Nástio Mosquito: T.T.T.—Template Temples of Tenacity
July 7–September 25, 2016
Fondazione Prada will present the exhibitions True Value and T.T.T.—Template Temples of Tenacity from July 7 to September 25, 2016 by Theaster Gates and Nástio Mosquito, respectively. Conceived by Elvira Dyangani Ose as independent projects, the two exhibitions will include installations, site-specific works and projections, as well as collective experiences and musical events that will actively involve the public.
The practice of Theaster Gates (Chicago, 1973) embraces a wide range of disciplines and a variety of artistic vocabularies—sculpture, painting, installation art, music and performance—as well as urban development and social practice.
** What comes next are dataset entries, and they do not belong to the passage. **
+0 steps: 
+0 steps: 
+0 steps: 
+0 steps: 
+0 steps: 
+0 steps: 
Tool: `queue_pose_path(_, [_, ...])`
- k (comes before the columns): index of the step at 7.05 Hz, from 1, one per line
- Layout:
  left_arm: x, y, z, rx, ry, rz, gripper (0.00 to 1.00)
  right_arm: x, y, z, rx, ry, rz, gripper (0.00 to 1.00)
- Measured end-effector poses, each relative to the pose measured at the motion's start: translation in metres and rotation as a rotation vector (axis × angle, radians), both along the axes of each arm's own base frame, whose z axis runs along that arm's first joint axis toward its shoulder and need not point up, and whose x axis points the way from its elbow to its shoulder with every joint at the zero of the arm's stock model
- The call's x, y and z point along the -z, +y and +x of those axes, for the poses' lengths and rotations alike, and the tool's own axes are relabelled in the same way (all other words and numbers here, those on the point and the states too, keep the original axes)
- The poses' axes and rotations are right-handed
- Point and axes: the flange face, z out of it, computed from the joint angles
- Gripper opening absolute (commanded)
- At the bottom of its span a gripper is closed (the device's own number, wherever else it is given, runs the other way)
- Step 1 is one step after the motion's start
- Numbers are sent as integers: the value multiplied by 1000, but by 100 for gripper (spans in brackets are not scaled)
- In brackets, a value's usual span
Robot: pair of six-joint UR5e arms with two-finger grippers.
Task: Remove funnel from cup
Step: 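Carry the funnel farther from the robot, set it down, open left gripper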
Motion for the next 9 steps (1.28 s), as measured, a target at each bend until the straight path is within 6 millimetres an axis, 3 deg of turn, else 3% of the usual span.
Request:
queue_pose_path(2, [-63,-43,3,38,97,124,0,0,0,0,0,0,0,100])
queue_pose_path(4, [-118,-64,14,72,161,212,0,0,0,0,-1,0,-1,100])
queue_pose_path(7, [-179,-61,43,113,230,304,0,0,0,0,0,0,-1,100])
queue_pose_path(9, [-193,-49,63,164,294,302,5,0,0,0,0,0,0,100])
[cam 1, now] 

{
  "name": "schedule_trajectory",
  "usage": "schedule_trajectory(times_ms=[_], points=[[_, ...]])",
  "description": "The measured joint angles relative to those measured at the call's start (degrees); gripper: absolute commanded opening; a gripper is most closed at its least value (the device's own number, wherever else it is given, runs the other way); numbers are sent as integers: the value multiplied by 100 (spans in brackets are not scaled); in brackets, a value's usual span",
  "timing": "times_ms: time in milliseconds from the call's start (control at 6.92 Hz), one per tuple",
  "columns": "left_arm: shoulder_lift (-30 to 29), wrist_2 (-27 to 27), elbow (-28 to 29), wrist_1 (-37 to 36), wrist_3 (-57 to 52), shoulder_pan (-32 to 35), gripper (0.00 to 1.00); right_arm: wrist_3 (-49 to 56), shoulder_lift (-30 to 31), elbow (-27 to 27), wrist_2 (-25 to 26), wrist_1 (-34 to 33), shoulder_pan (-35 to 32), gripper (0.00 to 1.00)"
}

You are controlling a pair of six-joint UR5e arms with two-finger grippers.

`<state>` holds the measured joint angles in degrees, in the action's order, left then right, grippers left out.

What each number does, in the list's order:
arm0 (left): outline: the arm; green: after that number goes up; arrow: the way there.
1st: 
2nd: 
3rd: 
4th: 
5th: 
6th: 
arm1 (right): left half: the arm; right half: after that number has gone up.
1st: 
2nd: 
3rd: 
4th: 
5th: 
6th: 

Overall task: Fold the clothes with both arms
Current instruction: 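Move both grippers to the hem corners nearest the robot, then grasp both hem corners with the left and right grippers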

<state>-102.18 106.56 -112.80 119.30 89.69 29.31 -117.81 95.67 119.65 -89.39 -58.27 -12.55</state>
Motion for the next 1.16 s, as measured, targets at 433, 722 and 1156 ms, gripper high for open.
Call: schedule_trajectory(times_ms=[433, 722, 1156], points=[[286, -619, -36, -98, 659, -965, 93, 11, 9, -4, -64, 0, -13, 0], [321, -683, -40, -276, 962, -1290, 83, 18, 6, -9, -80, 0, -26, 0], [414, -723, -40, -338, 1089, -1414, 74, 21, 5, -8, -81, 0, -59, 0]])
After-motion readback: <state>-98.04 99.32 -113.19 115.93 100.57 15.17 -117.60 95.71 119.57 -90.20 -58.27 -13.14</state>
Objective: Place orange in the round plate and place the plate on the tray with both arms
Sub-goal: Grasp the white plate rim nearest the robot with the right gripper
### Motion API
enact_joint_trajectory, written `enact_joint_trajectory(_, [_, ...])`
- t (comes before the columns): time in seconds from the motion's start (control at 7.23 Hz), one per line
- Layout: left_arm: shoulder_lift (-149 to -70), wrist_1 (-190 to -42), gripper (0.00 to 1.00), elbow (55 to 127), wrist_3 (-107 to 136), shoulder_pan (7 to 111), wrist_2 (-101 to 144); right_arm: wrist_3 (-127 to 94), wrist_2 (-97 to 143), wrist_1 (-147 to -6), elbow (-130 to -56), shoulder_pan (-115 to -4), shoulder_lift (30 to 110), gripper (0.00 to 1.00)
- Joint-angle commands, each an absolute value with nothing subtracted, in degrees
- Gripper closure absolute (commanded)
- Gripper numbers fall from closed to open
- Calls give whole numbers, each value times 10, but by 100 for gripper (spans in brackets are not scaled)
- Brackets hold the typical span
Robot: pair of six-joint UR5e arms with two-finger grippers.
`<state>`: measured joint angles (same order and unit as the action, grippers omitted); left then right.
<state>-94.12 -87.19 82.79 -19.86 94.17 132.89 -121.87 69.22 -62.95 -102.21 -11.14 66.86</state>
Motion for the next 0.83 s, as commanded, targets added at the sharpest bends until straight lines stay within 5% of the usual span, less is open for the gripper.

Founder of the non-profit organization Rebuild Foundation, Gates holds a chair at the Department of Visual Arts at Chicago University where he supervises the Arts and Public Life program.
True Value will bring together a selection of existing works and new commissions in two different spaces at Fondazione Prada. The Cisterna will feature works in which the artist explores habitual, everyday things, immersed in the most evocative Black aesthetics. Gates operates on the conviction that everyday objects convey a deep understanding, not only intrinsic to their material aspect, but reminiscent of the experiences in which they have been immersed. On the first floor of the Podium, Gates will host True Value (2016)—the installation after which the exhibition is named—which presents his rendition of an abandoned hardware store. True Value (2016) gathered materials, objects and tools removed from their original context and relocated in an art environment, deploying a framework to formulate a poetic and pragmatic space around objects of trade and human relationships those economic and labour exchanges create. The exhibition is a further opportunity to explore certain nearby cultural and commercial entities, observing local stories, socio-political patterns, and economically and culturally under-explored communities in the hope of setting in motion a new cartography through which to visit and engage an overlooked Milan.
Multifaceted artist Nástio Mosquito (Luanda, Angola, 1981) soon left behind his training as a television cameraman and film director to embrace an artistic practice that brings together music, video, installations and performance in unmistakably personal ways. Internationally acclaimed for his irreverent and provocative performances, Mosquito, more often than not, has adopted the role of an unpredictable showman, comprising the characters of a presenter, singer, actor and theatrical producer.
T.T.T.—Template Temples of Tenacity will feature three entirely new works by Mosquito and will take place on the ground floor of the Podium, the Cinema and the outside spaces of Fondazione Prada. The project comprises three distinctive elements for which Mosquito has collaborated with a group of international artists. WEorNOT (Nastivicious’ Temple #1) (2016) is a site-specific installation featured on the ground floor of the Podium, conceived and realized by Nastivicious—the collective that Mosquito and Spanish artist Vic Pereiró founded in 2008—in collaboration with illustrator Ada Diez. Through this collaboration, the Podium is transformed into a contemporary temple, a platform for collective communion, in which the glass surface of the façades is covered by a large-scale caricature-like stained glass windows. Mosquito has collaborated with musician Dijf Sanders and choir The Golden Guys for the production of I MAKE LOVE TO YOU. YOU MAKE LOVE TO ME. LET LOVE HAVE SEX WITH THE BOTH OF US. (PART 1- THE GREGORIAN GOSPEL VOMIT) (2016). This performative experience will be held in the open courtyard of Fondazione Prada and will involve two choirs, each consisting of 15 singers. The first two performances will take place on Thursday, July 7 and Friday, July 8, 2016. Mosquito will also present SYNCHRONICITY IS MY BITCH: THE CINEMATIC EXPERIENCE (2016), to be hosted in September at Fondazione Prada. It is an audiovisual work assembling the artist’s latest album, Gatuno, Eimigrante & Pai de Família (2016), with a number of visual and filmic references extracted from a series of African films, documentaries and forms of vernacular television from the past 20 years.